Some men marry for love, and some men marry for position. In Kayla's father's case, it had definitely been for position. Margaret was the last living descendant of two signers of the Declaration of Independence and a delegate to the Constitutional Convention, as well. She had roots in Boston and Connecticut and Philadelphia and social connections everywhere. Kayla had always thought that if her father had lived long enough, he would have divorced and married again, this time for sex. God only knew there was
never much to do with sex around Margaret Bell Anson.
Kayla looked in the rearview mirror again, but the vehicle was still there. In fact, it was closer than ever. She was really beyond it now, on that long stretch past White Flowers Farms with nothing in the way of buildings on it at all. Even the Halloween decorations were missing. No one had thought to come out here to scatter straw corpses on the grass. No one had thought to use this empty place to play a practical joke. No one was walking by the side of the road, hoping for a ride. Kayla felt a thin line of sweat make its way across her neck and swiped at it. She tried looking in the side mirror and got only the vehicle's headlights. She thought of the way her mother was always trying to get her to carry a cell phone and how she always refused, because she hated cell phones, and because they seemed like such a rich-snot thing to have.
The Beach Boys had become the Supremes, singing “You Can't Hurry Love.” Kayla pressed down even harder on the accelerator. She heard the vehicle come up even closer behind her, its unmuffled engine making a sound like spitting nails. This was beginning to feel crazy. If he wanted to pass her, he should pass her. The road was empty. There was nothing holding him back. She tried to pull over a little to the right-hand side of the road, without actually stopping. It didn't work. He came closer still, and then he bumped her from behind.

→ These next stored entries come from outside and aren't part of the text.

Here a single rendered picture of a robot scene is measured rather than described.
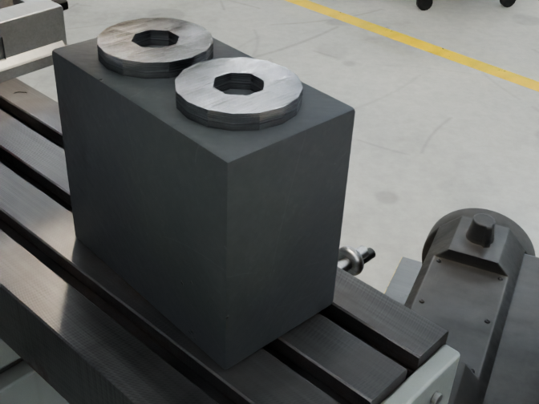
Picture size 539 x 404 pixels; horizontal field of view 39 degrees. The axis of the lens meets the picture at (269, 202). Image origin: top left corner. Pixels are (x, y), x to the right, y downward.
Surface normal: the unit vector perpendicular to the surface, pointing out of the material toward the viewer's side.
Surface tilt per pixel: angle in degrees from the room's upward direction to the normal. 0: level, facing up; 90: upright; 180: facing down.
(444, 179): 0
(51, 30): 90
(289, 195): 90
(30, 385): 90
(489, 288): 0
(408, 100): 0
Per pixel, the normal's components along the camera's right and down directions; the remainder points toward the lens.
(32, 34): 0.74, 0.40
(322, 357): 0.04, -0.82
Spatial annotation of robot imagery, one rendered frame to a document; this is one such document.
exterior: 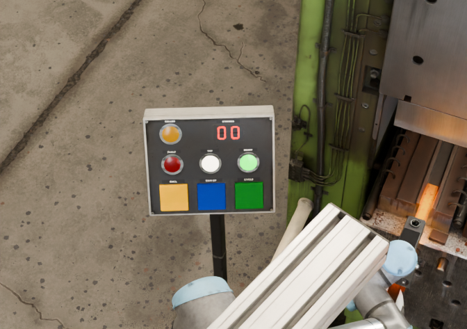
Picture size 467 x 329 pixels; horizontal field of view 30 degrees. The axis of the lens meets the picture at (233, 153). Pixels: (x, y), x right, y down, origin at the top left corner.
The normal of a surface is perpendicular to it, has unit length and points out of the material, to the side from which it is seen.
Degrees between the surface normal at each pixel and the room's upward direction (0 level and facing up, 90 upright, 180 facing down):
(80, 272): 0
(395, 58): 90
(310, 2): 90
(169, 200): 60
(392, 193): 0
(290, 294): 0
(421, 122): 90
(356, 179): 90
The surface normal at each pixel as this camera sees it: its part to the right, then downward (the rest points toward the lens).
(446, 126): -0.40, 0.72
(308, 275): -0.02, -0.62
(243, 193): 0.01, 0.37
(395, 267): -0.22, -0.18

Kayla's little BMW did a shudder and a jerk. It was incredible that she'd never realized how dark it got out here. Every once in a while there were streetlights, but they seemed to do more harm than good. Mostly there were trees and grass and bits of rock littering the edges of the blacktop. Kayla was sure it couldn't be all that far to Litchfield from where she was. In Litchfield, there would be lights and people and restaurants that stayed open into the night, so that she would be able to get to a phone.
The vehicle came up behind her and bumped her again. This time the bump was hard and deliberate. The force of it made Kayla's back wheels sway as if she had hit an ice
patch. She tried to put her foot on the gas again, but when she did the car seemed to go out of control. The vehicle stayed right behind her anyway. Then suddenly it swerved out to her left and came up on her side. Kayla thought it was going to pass. Whoever it was would turn out to be just some local yokel, all pissed off because the rich girl hadn't been going fast enough on the Litchfield Road. When he got in front of her, she would get his license plate number and be sure to remember it. Tomorrow or the next day she would go into the Department of Motor Vehicles and have his ass.
The vehicle drifted closer and closer to her on her left. It bumped against her sideways and made the BMW rock madly. Kayla thought she was going to turn over. The vehicle got its nose a little ahead of hers and began to edge into her laneâexcept that he didn't have enough room to go there. Kayla couldn't just slow down and let him in. She couldn't go sideways in either direction. To her right there was a ditch. To her left there was still the vehicle, flanking her, boxing her in.
Kayla pumped the horn.
The vehicle got closer.
Kayla pumper her horn again, long and loud.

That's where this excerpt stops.